Он вскочил, кирпичи просыпались из-за пазухи, кажется, на ногу ему упали, Саныч рыкнул и кинулся во тьму, наткнулся на что-то, снова громыхнуло, Саныч зашипел.
– Отстань! Отстань от меня, сволочь!
Саныч неожиданно замолчал. На чердаке снова сделалось тихо, я испугался, что Саныч исчез.
Ждал. Тишина тянулась, каждая секунда падала на мою голову свинцовой горошиной, я чувствовал, как немеют ноги и начинают мерзнуть пальцы.
– Лёнь, – позвал я. – Ты тут что ли?
Саныч не ответил. Я нащупал кирпич.
Хруст.
Хруст.
– Осторожнее, – сказал Саныч. – По башке мне не тресни, я каску дома забыл.
– Это ты?
– Ага.
Саныч чиркнул зажигалкой, свет выдавил из мрака его желтое лицо.
– Поспать не даст, скотина.
Огонек погас. Саныч стал укладываться.
– Три часа еще до рассвета, могли бы и выспаться. Не дали…
Саныч хлюпнул носом и тут же сказал:
– Простудился все-таки… Ничего, ближе к утру все это прекратится, так всегда… Скоро дома будем. Мамка всегда знает, когда я прихожу. Картошки с грибами нажарит, отдохнем по-хорошему, когда еще случится. Яичницы сварим с салом, вкусно. А ты еще идти не хотел. Знаешь, как здорово будет?!
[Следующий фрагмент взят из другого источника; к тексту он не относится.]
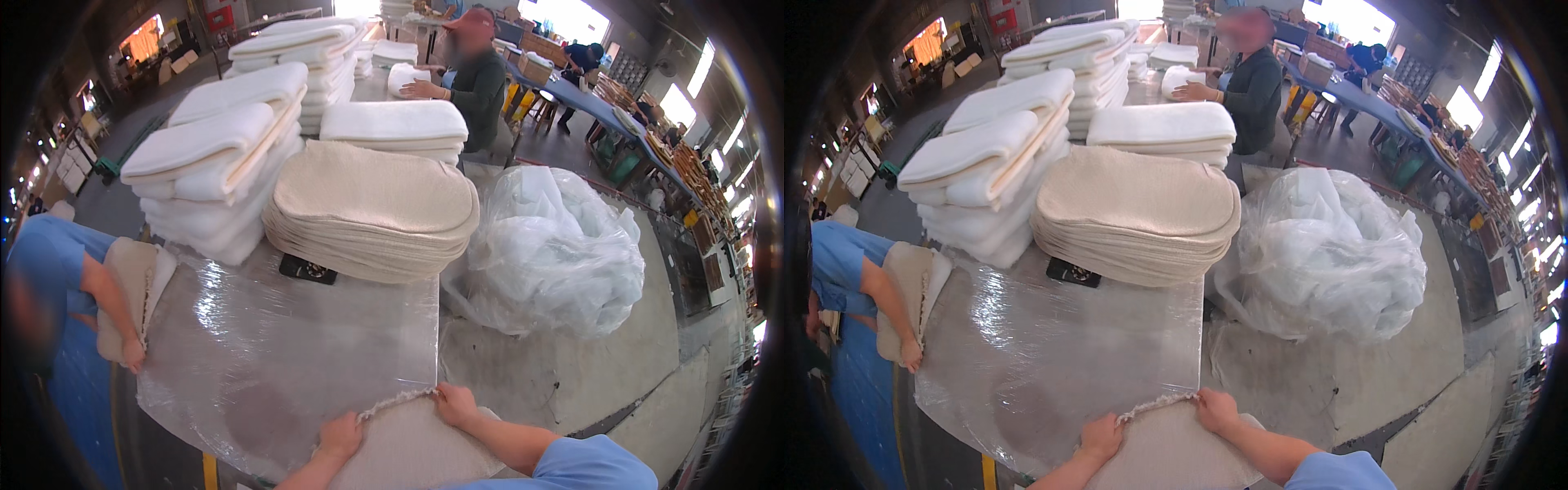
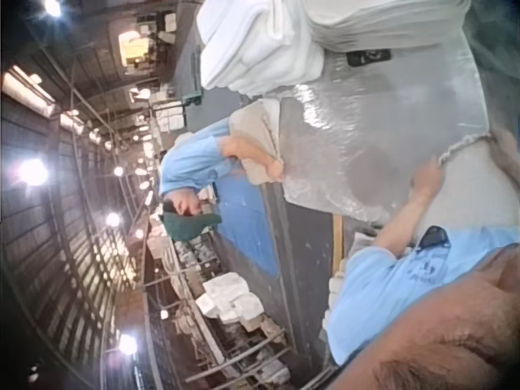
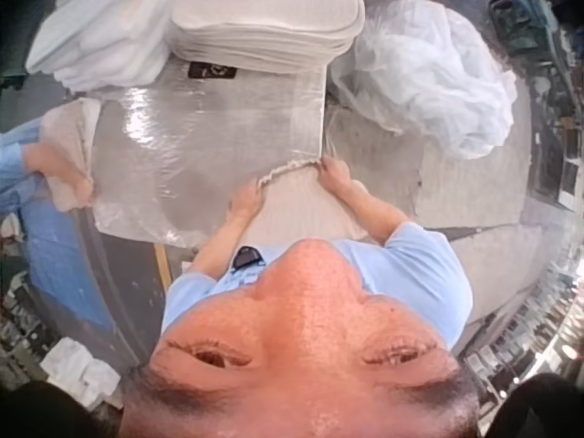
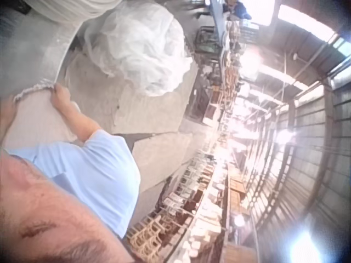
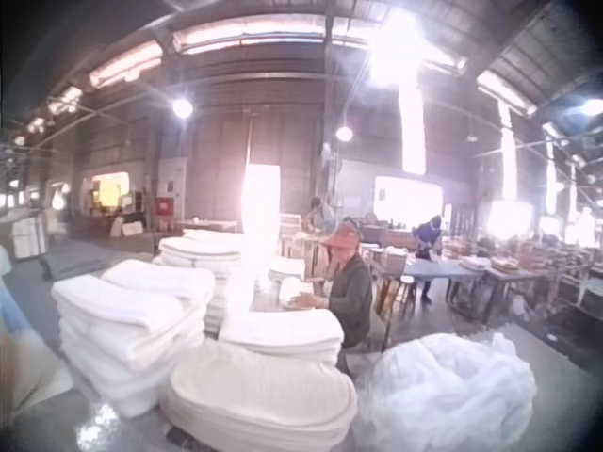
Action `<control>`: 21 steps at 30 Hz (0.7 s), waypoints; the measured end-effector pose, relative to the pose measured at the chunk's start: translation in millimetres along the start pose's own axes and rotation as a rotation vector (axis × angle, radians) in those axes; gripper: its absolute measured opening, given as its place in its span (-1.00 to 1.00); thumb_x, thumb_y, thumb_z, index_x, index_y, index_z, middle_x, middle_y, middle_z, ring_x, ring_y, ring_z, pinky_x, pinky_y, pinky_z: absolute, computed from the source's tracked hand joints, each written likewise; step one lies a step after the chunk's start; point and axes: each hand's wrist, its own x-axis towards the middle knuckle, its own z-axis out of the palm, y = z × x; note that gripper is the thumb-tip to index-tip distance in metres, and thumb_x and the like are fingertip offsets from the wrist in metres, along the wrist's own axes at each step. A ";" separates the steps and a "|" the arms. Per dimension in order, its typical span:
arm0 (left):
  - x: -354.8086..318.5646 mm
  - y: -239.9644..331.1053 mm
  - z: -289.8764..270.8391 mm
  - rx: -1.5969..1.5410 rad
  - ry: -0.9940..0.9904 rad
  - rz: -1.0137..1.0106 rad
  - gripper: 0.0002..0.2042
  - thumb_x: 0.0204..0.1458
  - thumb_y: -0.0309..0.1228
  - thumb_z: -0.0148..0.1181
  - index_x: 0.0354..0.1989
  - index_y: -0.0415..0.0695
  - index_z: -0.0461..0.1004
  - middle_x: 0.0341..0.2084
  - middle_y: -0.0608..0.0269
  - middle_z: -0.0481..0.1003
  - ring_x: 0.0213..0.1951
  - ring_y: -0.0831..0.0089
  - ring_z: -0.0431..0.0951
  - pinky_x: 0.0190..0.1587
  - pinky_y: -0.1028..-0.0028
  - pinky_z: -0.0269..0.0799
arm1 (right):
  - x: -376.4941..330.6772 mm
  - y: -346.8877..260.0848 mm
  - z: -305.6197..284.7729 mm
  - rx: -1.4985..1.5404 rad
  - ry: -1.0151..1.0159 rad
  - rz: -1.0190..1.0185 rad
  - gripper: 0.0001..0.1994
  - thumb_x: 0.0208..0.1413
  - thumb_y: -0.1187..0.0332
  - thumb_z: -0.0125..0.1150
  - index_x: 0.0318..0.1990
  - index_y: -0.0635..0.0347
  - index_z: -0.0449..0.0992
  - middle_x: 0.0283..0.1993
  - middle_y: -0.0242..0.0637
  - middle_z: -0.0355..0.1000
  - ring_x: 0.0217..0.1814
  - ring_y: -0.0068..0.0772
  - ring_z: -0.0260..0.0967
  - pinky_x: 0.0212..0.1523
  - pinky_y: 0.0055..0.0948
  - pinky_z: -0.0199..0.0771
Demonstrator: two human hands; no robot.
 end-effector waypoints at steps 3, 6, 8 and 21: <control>1.9 2.3 1.7 -0.007 -0.001 -0.048 -0.57 0.34 0.03 -0.01 -0.17 -0.12 0.55 -0.32 -0.12 0.64 -0.22 -0.18 0.64 -0.13 -0.07 0.49 | 3.4 1.8 1.5 0.028 0.010 -0.031 -0.73 0.32 0.16 0.13 -0.04 0.08 0.61 -0.18 0.06 0.62 -0.08 0.25 0.57 -0.05 0.15 0.52; 2.3 0.6 2.7 -0.017 0.048 -0.034 -0.55 0.34 0.04 -0.02 -0.18 -0.12 0.57 -0.33 -0.12 0.64 -0.24 -0.18 0.65 -0.15 -0.07 0.50 | 6.1 0.6 -1.4 0.057 0.024 -0.063 -0.74 0.33 0.14 0.13 -0.07 0.09 0.61 -0.20 0.07 0.62 -0.10 0.25 0.57 -0.08 0.16 0.52; 1.9 -0.1 2.3 -0.013 0.069 -0.016 -0.55 0.35 0.04 -0.04 -0.15 -0.12 0.58 -0.32 -0.10 0.65 -0.23 -0.15 0.66 -0.15 -0.06 0.50 | 7.6 -2.3 -3.2 0.050 0.037 -0.075 -0.75 0.30 0.17 0.16 -0.07 0.10 0.61 -0.20 0.06 0.62 -0.11 0.26 0.57 -0.10 0.13 0.52; -3.8 12.5 -10.7 0.071 0.023 -0.025 -0.50 0.39 0.06 -0.12 -0.17 -0.13 0.58 -0.30 -0.07 0.66 -0.20 -0.12 0.66 -0.11 -0.05 0.50 | 1.4 -7.0 -11.2 0.018 0.017 -0.051 -0.73 0.32 0.13 0.18 -0.09 0.14 0.59 -0.18 0.04 0.62 -0.06 0.22 0.57 -0.07 0.08 0.51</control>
Я вдруг понял, зачем Саныч взял меня с собой. Вот для этой ночевки. Чтобы не сидеть одному на выстуженном чердаке деревни, жители которой поклонялись черту, похожему на большого крокодила, но только с лошадиной головой.
Все просто.
– Мамка знает, когда я прихожу…
Утром Саныч топил печку и грел в котелке воду. Саныч был бодр.
Фуфайка на нем была почему-то вывернута наружу.
Шапка тоже.
Глава 8
С утра был чай.
Горячий, сладкий, с плюшками. Некоторые похожи на улиток, другие на сердечки, а третьи плюшки плюшками, сверху мак. И внутри мак, мама Саныча с утра гремела квашней, и когда мы проснулись, в доме уже пахло пирогами. Это был такой настоящий запах, мне захотелось, чтобы им пропиталась одежда и волосы, возьму как можно больше в обратный путь. Половину в отряд, другую съем по пути. Будем брести по лесу и есть. Плюшки, а еще с капустой, с грибами и шаньги с картошкой. Пирожки, черный хлеб, вкусный, с прилипшей ко дну капустными листами, а еще мама к вечеру обещала блины.
Самовар растапливал сам Саныч. Как-то по особому, с щепками и шишками , с сапогом, за водой бегал на родник, а потом варил эту воду, бросив в самовар царский серебряный рубль. Мама накрыла стол. И скатерть постелила, разноцветную, похожую на цыганский платок, как эта скатерть появилась, так в доме сразу сделалось празднично.
Выставила тарелки с пирогами, вазочку с брусничным вареньем, и берестяную плетенку с сахаром. Здесь был и принесенный нами сахар – серые куски, похожие на взорванные скалы, и другой, чуть желтоватый, почти квадратный, я помнил его со старых времен, и какой-то вообще коричнево-золотистый, пять кусков, не знаю, откуда такой появился. В отдельных мисках лежали соты с застекленевшим медом и круглые разноцветные шарики, я помню такие, от них у меня зубы ломило всегда.